Dentist prescribes new dental device to combat sleep apnoea


MORE than one million Australians suffer from sleep apnoea and many more do not realise they have the life-threatening condition.

Bellevue Hill dentist David Digges was among them and only realised he had sleep apnoea — which causes victims to stop breathing during sleep — when he started prescribing a new dental device.


Dr Digges said the 3D-printed titanium mouthguard, called the O2VentTM T, has been a “game changer” in the treatment of the condition in his patients and, for the first time in his life, he is getting a good night’s sleep too.

The mouth guard was designed by Australian company Oventus Medical and has built in airway which bypass obstructions in the mouth to get air directly to the back of patients’ throats.


“After I’d prescribed the first 100, I thought: ‘A lot of these people have similar issues to me’,” said Dr Digges, who was named Sydney City East NSW volunteer of the year last year for his pro-bono dental work.


“I was aware I was not sleeping well and initially I tried to use the excuse of busy working hours and getting up early but there was more to it than that,” he said.

“I had a sleep test and lo-and-behold it showed I had sleep apnoea.”


Dr Digges said the tailor-made mouthguard, designed by Australian company Oventus Medical, had a built in airway which bypassed obstructions in the mouth to get air directly to the back of patients’ throats.


The good news for long-suffering partners is a clinical study this year showed the technology eliminated or significantly reduced snoring in 100 per cent of patients.


“When this device was launched, I realised it was a game changer and a great alternative to the Continuous Positive Airway Pressure (CPAP) machines, which is akin to wearing a ventilator,” he said.

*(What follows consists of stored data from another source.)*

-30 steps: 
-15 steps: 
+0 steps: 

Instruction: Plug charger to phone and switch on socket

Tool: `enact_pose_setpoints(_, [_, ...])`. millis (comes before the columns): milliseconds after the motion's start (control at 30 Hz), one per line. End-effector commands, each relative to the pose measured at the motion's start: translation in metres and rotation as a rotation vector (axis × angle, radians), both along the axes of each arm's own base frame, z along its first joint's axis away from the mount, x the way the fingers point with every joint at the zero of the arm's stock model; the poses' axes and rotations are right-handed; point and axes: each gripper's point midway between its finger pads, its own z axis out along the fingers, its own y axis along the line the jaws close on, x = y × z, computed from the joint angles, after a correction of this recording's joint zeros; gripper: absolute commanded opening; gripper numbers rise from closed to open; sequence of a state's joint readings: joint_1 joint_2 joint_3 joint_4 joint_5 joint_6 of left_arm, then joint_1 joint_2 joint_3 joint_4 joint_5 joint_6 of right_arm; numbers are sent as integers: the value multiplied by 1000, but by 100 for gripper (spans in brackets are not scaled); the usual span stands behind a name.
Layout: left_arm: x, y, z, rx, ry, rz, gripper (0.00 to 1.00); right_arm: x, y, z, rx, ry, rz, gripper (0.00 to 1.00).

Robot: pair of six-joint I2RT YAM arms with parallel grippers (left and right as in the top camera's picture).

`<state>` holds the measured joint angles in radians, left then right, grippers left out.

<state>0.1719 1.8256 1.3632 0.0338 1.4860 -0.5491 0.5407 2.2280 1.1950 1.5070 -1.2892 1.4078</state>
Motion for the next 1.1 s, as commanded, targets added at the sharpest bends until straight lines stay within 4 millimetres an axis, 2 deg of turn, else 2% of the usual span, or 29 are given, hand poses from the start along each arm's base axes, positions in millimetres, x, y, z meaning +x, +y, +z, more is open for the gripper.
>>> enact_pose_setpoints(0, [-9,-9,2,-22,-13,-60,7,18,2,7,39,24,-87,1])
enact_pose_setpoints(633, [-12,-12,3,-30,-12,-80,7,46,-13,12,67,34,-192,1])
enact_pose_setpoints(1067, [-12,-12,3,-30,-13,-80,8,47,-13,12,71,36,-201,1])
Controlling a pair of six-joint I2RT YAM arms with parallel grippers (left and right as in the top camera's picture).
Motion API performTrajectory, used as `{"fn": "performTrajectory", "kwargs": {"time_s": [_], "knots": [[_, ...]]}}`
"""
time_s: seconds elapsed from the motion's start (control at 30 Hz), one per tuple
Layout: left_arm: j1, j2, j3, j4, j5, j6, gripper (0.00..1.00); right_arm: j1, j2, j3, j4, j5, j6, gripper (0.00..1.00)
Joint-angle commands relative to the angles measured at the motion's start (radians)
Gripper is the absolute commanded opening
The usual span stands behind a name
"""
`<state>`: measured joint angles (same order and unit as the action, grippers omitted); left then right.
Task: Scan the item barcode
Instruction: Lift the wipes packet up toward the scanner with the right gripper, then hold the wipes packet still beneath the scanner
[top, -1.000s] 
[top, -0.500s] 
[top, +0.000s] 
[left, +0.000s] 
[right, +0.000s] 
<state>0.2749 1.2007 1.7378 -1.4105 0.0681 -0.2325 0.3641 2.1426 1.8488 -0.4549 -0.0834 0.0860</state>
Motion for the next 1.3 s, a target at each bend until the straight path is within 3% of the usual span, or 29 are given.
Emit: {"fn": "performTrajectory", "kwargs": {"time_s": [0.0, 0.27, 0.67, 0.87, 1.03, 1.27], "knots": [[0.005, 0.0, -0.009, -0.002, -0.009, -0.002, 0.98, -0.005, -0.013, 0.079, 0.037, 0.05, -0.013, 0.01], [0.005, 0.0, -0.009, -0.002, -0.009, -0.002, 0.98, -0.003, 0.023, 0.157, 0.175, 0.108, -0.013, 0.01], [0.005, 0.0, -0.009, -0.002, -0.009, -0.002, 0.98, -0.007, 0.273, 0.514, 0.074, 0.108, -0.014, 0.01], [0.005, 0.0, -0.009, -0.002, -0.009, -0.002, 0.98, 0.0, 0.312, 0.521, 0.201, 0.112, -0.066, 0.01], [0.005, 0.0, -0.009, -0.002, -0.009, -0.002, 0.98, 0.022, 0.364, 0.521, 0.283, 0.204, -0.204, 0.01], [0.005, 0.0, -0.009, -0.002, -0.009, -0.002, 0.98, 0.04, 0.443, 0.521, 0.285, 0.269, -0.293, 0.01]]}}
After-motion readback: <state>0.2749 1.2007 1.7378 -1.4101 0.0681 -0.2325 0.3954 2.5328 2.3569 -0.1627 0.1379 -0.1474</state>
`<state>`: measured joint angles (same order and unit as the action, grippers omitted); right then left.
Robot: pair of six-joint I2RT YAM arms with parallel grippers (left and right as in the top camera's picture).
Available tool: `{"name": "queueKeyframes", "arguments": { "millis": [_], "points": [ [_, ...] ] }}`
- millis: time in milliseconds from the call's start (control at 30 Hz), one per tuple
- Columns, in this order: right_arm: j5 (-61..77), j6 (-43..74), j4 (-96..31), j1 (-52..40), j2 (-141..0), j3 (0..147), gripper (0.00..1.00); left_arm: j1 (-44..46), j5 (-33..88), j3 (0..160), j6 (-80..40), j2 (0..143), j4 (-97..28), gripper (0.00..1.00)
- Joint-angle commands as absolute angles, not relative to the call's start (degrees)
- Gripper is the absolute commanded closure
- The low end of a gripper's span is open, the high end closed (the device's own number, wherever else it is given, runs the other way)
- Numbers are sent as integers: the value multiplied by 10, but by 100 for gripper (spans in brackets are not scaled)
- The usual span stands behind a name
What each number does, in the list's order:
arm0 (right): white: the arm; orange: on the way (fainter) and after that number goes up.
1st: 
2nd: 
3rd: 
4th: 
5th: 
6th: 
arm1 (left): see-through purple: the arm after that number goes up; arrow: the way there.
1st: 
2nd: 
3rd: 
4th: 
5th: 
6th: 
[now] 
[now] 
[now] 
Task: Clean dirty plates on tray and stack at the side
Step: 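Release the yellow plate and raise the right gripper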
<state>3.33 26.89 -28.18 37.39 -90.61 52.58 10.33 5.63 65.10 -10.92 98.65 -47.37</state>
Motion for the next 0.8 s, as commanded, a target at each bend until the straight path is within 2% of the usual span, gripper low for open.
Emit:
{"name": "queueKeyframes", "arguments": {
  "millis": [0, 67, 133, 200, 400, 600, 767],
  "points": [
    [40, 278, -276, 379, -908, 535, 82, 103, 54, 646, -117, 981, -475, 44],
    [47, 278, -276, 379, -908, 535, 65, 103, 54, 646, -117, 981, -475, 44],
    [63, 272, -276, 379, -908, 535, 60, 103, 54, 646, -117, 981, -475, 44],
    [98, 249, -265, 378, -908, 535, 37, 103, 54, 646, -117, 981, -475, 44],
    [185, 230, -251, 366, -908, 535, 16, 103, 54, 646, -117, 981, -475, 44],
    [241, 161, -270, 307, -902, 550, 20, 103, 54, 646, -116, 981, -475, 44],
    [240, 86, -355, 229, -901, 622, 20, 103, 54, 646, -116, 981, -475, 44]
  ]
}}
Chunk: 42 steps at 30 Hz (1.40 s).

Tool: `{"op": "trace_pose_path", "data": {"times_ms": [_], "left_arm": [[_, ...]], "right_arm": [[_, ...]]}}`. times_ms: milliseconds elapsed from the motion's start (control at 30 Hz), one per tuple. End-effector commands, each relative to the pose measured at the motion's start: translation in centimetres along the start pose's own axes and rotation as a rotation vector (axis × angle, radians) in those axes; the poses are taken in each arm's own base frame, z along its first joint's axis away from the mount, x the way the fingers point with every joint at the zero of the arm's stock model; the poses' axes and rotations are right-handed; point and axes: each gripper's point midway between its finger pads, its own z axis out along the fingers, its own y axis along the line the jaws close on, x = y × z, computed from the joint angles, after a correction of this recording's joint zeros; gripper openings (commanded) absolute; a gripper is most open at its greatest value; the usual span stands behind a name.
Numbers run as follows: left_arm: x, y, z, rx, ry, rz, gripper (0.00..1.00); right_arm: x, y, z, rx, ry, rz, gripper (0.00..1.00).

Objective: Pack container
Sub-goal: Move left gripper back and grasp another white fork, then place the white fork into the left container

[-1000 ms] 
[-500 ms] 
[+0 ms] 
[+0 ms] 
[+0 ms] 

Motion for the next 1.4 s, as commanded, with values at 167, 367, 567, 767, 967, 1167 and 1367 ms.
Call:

“Most people want a better alternative that is more portable and less bulky because a lot of people get diagnosed and then the CPAP stays under the bed.


“If they don’t use it, they may as well not be diagnosed.”


Sleep apnoea causes death by cardiac arrest by starving the heart of oxygen.


“If it doesn’t kill you, it will gradually make you less healthy and reduce your life expectancy simply because you are not getting enough oxygen to your brain,” he said.